### ASSIGNMENT
Starting at the line that contains "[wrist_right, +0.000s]" and ending at the line that contains "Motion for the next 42", the lines below are to be given again exactly, with nothing added.

Stored data
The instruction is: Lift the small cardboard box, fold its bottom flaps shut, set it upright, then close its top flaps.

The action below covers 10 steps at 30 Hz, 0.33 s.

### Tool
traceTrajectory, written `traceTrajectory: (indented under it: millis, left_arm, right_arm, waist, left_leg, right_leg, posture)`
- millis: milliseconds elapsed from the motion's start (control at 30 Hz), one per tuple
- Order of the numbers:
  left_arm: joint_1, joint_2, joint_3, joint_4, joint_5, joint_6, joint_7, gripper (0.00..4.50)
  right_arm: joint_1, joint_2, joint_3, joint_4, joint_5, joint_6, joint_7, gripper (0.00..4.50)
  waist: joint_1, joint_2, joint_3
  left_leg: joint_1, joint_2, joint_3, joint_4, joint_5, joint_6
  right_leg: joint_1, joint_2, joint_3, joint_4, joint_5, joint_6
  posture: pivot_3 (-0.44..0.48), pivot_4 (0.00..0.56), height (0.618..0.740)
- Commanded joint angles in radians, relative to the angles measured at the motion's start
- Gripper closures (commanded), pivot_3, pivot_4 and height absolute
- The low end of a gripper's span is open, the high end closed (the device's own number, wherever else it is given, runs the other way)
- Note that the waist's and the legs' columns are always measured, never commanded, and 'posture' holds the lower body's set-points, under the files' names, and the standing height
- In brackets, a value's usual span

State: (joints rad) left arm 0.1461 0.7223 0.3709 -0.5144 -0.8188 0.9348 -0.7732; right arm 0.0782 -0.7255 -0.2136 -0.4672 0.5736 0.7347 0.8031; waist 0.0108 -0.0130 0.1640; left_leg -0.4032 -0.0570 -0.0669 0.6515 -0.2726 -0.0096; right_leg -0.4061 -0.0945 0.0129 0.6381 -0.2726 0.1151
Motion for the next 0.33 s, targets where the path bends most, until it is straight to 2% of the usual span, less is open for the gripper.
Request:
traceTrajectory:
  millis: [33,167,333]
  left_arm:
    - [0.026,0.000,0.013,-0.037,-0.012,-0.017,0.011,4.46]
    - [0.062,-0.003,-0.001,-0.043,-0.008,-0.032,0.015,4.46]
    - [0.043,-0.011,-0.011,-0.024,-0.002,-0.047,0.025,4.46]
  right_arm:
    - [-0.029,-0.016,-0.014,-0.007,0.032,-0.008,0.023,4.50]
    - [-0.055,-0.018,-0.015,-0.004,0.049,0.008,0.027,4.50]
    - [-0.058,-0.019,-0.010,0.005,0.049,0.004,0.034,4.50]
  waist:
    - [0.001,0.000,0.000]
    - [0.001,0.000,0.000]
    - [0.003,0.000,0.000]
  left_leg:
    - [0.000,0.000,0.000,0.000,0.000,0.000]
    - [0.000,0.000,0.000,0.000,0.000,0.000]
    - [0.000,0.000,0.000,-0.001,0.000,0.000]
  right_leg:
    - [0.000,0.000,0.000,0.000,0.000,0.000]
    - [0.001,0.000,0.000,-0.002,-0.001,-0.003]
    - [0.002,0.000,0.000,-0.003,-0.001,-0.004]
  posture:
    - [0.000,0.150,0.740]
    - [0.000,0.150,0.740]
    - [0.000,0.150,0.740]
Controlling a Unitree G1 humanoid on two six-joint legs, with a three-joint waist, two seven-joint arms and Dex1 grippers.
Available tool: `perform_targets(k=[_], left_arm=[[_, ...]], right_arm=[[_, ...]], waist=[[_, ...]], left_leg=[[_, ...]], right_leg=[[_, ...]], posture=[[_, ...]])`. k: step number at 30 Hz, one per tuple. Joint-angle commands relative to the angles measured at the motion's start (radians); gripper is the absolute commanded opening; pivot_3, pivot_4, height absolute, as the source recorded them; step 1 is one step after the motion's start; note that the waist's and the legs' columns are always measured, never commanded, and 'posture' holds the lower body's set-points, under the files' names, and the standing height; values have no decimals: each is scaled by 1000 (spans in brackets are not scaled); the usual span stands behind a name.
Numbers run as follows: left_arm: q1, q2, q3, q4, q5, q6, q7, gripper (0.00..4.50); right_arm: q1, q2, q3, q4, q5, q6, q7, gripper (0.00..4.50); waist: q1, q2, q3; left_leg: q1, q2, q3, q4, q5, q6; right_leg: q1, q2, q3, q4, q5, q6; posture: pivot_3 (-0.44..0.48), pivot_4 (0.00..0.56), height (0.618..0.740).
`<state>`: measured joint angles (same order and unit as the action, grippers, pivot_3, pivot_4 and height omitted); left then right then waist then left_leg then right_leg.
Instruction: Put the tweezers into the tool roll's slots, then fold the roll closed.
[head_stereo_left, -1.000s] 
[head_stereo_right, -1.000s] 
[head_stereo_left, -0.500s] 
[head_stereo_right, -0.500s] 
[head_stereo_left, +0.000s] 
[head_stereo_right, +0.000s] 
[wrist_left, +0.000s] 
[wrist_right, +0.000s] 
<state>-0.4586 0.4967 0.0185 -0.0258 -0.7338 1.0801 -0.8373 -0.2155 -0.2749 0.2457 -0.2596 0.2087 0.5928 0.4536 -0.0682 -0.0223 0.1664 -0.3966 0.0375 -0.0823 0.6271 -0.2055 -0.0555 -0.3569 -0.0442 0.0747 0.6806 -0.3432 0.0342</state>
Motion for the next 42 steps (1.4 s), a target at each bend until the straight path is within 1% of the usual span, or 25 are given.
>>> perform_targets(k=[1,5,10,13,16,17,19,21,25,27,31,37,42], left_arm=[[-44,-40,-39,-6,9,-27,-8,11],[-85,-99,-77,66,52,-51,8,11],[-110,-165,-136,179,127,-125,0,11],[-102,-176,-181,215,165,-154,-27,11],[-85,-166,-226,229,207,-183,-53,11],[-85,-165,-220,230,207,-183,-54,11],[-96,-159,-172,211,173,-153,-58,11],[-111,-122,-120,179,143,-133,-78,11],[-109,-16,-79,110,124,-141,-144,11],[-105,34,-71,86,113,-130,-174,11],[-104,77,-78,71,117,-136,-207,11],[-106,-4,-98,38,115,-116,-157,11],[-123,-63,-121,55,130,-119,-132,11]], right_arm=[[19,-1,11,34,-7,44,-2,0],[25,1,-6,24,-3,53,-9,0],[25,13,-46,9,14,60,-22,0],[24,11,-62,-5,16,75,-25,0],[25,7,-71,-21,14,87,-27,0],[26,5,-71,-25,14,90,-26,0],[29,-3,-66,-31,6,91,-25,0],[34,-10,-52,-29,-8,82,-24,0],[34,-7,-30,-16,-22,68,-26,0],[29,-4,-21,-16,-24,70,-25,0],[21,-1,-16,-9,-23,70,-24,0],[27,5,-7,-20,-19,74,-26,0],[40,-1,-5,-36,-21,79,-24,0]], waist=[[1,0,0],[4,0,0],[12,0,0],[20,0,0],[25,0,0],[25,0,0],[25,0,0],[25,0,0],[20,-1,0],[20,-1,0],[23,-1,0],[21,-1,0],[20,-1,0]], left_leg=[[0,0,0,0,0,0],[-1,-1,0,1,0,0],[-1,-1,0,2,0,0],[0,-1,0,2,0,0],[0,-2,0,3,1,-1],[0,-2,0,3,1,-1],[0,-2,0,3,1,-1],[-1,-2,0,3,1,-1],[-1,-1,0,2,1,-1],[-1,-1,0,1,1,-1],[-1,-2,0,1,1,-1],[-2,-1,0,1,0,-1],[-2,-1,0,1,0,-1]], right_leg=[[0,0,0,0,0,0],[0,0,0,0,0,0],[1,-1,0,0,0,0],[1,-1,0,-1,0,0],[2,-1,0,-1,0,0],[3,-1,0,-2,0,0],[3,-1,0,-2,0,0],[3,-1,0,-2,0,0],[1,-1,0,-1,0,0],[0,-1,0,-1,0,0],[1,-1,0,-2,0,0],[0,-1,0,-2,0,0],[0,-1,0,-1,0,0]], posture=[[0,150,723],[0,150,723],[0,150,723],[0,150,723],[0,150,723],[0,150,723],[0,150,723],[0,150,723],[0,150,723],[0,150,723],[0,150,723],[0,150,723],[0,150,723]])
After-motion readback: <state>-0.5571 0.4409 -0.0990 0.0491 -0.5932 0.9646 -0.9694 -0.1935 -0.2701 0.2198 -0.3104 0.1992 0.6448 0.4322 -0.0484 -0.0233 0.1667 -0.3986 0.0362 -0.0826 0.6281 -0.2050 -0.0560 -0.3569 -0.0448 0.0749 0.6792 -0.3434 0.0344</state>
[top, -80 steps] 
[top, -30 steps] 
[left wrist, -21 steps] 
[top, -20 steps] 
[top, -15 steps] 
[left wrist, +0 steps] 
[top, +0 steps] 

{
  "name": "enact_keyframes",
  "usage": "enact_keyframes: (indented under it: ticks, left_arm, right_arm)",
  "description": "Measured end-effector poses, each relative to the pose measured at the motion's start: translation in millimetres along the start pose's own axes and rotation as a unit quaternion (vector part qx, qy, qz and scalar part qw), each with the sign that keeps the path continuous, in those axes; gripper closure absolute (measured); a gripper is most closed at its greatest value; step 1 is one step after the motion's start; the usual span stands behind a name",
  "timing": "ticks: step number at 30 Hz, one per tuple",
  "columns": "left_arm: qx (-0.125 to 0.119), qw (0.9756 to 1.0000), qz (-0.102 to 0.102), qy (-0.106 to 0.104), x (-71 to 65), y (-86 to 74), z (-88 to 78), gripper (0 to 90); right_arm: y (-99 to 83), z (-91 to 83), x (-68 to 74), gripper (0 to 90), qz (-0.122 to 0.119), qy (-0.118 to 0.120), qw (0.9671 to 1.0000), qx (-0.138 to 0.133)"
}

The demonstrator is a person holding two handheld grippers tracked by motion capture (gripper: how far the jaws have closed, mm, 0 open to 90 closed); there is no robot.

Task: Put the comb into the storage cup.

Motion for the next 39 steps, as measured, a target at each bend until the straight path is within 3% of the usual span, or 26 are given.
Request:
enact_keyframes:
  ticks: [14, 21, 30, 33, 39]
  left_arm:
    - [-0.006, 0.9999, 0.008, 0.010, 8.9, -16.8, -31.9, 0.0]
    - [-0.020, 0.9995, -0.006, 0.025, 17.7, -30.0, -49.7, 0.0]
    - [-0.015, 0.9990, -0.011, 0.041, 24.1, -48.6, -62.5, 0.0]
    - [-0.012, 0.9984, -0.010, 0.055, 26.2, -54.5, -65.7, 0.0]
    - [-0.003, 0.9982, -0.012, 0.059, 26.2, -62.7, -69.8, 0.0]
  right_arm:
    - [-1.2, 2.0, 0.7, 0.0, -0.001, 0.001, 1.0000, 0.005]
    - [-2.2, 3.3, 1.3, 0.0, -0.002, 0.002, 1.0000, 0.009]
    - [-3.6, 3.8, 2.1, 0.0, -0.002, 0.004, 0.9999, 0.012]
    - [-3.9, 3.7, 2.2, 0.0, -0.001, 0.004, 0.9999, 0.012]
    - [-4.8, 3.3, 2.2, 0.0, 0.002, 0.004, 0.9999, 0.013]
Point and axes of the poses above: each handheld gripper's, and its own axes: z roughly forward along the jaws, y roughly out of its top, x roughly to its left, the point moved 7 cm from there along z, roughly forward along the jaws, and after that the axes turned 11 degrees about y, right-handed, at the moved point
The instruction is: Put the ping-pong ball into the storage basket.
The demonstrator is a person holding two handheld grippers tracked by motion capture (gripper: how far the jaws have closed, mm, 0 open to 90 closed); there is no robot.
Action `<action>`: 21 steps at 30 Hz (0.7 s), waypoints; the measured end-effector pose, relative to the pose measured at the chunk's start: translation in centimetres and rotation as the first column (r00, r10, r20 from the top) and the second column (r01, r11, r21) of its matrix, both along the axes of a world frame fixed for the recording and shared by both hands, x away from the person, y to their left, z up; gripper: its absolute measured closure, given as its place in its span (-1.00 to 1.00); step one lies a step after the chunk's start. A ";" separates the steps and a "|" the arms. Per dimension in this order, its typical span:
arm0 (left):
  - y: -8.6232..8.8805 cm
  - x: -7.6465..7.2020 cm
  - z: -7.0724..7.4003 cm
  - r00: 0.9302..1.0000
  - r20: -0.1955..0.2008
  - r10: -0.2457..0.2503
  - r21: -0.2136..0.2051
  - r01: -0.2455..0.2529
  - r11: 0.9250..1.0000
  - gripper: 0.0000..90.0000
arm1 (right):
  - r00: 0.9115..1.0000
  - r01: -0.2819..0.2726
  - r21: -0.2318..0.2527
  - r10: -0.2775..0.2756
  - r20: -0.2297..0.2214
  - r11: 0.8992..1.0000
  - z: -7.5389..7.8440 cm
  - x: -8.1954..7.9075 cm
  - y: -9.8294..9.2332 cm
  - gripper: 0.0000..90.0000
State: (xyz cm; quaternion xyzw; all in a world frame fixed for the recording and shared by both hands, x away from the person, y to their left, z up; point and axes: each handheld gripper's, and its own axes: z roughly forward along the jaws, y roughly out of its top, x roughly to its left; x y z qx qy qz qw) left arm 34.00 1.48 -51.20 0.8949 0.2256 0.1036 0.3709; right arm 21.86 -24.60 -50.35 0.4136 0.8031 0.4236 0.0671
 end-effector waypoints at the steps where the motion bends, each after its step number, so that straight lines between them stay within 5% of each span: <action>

### SOLUTION TO THIS PROBLEM
[wrist_right, +0.000s] 
<state>-0.4586 0.4967 0.0185 -0.0258 -0.7338 1.0801 -0.8373 -0.2155 -0.2749 0.2457 -0.2596 0.2087 0.5928 0.4536 -0.0682 -0.0223 0.1664 -0.3966 0.0375 -0.0823 0.6271 -0.2055 -0.0555 -0.3569 -0.0442 0.0747 0.6806 -0.3432 0.0342</state>
Motion for the next 42 steps (1.4 s), a target at each bend until the straight path is within 1% of the usual span, or 25 are given.

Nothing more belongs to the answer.